This repository hosts the inference code of LightGlue, a lightweight feature matcher with high accuracy and blazing fast inference. It takes as input a set of keypoints and descriptors for each image and returns the indices of corresponding points. The architecture is based on adaptive pruning techniques, in both network width and depth - [check out the paper for more details](https://arxiv.org/pdf/2306.13643.pdf).

We release pretrained weights of LightGlue with [SuperPoint](https://arxiv.org/abs/1712.07629) and [DISK](https://arxiv.org/abs/2006.13566) local features.
The training end evaluation code will be released in July in a separate repo. To be notified, subscribe to [issue #6](https://github.com/cvg/LightGlue/issues/6).

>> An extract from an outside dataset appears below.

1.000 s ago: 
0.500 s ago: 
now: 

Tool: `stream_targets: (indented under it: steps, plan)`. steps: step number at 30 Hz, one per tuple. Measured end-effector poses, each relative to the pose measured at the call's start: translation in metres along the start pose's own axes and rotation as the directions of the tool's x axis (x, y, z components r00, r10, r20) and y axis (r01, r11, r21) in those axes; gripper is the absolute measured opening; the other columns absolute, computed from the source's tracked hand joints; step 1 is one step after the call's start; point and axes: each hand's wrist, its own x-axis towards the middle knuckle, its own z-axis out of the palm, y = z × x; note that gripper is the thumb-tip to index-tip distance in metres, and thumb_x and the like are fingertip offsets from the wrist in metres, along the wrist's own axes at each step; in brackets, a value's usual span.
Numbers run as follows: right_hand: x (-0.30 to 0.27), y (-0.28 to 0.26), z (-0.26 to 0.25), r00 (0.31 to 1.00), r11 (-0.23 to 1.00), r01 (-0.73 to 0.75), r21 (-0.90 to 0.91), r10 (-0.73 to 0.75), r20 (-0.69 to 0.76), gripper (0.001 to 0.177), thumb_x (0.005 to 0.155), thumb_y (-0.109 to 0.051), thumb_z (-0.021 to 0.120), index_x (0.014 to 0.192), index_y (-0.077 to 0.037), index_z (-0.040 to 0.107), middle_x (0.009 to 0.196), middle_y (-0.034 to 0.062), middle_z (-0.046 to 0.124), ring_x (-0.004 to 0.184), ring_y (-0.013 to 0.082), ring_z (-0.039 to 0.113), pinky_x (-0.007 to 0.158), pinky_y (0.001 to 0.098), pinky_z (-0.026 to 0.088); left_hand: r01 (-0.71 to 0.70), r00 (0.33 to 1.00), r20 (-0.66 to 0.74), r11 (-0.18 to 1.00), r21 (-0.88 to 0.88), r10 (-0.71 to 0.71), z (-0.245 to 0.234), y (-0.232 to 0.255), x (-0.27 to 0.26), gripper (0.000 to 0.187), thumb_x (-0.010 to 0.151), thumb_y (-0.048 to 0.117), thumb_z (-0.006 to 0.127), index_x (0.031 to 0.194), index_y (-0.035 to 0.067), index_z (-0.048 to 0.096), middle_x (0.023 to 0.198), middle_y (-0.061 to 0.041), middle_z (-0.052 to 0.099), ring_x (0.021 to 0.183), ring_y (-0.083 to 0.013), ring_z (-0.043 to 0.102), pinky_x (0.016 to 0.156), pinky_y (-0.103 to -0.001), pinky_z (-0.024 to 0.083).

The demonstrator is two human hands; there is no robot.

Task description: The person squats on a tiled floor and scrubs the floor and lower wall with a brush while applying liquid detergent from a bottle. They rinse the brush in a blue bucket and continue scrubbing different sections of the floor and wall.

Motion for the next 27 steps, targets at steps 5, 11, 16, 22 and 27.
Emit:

## Installation and demo [![Open In Colab](https://colab.research.google.com/assets/colab-badge.svg)](https://colab.research.google.com/github/cvg/LightGlue/blob/main/demo.ipynb)

Install this repo using pip:

```bash
git clone https://github.com/cvg/LightGlue.git && cd LightGlue
python -m pip install -e .
```

We provide a [demo notebook](demo.ipynb) which shows how to perform feature extraction and matching on an image pair.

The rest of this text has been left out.